## PROBLEM
Among the lines below, tally those that hold "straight". Return the number and nothing more.

Collected data entries:

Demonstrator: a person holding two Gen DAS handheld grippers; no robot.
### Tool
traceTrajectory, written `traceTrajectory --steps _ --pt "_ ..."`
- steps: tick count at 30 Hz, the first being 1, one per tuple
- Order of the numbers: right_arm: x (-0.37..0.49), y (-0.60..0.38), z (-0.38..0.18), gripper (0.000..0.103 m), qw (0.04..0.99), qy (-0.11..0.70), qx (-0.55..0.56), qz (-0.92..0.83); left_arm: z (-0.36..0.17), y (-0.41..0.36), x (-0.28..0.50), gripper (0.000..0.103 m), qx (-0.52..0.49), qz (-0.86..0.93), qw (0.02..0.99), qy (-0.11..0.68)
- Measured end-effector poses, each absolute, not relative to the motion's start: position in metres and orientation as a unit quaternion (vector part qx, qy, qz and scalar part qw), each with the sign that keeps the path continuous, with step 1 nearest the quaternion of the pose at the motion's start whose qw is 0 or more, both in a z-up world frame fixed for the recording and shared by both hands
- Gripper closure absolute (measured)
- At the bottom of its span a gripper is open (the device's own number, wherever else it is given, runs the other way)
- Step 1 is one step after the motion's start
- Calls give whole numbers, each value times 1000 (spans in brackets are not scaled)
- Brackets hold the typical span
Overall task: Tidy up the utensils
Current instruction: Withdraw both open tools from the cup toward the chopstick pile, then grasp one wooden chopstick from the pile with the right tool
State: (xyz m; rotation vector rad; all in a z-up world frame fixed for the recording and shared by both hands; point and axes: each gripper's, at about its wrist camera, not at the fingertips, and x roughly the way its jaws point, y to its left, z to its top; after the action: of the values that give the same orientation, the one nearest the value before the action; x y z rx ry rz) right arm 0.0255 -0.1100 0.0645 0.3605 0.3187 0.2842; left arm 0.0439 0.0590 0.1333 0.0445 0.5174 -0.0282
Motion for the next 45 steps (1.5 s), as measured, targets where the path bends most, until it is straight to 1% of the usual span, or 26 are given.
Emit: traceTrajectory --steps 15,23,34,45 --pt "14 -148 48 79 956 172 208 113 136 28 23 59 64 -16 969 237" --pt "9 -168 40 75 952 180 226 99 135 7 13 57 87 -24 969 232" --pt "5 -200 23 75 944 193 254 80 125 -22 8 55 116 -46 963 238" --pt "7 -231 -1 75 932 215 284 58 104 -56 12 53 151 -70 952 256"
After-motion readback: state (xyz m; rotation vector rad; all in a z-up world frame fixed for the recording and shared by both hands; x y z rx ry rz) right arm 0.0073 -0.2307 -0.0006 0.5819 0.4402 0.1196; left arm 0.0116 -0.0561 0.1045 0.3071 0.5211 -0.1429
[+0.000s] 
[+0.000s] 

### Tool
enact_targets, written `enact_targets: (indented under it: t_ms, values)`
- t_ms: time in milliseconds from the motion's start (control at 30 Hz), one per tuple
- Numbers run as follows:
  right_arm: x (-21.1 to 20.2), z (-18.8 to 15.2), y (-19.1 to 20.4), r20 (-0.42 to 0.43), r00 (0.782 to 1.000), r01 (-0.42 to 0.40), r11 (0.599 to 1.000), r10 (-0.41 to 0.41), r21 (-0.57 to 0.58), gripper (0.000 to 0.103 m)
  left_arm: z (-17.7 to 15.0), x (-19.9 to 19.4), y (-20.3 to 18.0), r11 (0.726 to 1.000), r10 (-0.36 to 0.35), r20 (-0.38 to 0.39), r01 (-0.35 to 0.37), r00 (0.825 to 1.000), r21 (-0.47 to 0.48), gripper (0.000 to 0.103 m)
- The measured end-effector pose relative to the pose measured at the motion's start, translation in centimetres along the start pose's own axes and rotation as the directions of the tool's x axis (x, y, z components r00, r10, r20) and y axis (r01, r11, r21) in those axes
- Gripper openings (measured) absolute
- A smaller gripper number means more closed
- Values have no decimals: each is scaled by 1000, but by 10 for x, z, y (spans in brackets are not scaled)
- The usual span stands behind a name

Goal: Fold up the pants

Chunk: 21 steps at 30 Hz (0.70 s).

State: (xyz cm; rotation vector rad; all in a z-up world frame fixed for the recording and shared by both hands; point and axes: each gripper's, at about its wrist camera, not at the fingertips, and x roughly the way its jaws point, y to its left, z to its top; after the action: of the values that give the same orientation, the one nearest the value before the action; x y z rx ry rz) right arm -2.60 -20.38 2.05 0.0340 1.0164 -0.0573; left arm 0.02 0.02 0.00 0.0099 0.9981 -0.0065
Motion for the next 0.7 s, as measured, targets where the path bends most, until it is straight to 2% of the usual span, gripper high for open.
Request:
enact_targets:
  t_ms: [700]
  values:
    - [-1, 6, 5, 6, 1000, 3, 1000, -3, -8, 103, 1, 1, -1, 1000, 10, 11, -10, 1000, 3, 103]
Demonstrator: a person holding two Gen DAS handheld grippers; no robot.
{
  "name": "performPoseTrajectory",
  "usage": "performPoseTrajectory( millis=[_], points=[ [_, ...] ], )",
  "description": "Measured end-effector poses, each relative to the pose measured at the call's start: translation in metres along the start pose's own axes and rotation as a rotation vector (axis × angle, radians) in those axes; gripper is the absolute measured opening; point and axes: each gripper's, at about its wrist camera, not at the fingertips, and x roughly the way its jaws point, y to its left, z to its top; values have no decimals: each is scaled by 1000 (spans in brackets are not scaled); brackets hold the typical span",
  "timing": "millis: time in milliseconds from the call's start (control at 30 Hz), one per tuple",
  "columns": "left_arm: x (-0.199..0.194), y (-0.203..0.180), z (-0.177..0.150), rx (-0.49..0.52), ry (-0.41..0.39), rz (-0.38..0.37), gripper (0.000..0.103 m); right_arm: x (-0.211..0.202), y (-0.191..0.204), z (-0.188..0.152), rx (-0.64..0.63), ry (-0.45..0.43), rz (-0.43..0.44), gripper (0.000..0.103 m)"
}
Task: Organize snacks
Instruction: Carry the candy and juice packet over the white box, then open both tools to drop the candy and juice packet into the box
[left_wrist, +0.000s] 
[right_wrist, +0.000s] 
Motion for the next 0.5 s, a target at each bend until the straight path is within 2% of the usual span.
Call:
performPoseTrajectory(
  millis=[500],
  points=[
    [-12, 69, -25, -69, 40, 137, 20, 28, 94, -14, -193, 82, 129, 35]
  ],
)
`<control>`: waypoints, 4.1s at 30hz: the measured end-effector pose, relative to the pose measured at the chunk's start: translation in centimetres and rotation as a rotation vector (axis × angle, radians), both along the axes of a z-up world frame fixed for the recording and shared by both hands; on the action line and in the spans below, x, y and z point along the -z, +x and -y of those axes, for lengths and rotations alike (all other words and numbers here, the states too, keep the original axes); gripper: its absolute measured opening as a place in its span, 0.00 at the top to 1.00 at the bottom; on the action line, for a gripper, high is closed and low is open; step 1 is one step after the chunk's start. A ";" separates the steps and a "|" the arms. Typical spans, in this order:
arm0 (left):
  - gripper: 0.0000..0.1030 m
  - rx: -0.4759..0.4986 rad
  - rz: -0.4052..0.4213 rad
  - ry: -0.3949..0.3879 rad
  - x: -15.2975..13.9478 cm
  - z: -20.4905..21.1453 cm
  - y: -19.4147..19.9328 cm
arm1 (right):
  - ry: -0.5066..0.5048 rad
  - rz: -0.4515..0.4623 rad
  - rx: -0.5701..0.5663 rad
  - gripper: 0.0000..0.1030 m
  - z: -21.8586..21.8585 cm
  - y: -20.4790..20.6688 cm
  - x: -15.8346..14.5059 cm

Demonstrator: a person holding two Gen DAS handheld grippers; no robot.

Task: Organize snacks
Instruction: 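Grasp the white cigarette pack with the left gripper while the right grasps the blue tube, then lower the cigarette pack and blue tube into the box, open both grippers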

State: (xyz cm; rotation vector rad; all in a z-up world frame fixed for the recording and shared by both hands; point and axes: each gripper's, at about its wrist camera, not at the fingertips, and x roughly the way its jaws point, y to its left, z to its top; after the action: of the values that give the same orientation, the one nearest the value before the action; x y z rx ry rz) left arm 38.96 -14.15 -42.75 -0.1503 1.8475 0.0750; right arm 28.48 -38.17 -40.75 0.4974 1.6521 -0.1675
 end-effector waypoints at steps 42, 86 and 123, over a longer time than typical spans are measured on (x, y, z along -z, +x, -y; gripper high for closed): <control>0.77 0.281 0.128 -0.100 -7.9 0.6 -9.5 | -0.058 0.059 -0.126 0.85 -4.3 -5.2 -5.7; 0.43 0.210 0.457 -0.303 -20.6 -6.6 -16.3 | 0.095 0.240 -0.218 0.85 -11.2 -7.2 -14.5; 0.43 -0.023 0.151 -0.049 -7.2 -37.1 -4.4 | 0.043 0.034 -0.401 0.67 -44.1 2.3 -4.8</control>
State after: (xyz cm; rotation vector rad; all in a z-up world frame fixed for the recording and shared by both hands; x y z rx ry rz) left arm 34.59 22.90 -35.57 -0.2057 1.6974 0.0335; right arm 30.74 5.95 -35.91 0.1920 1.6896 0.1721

## COMPLETED EXERCISE
3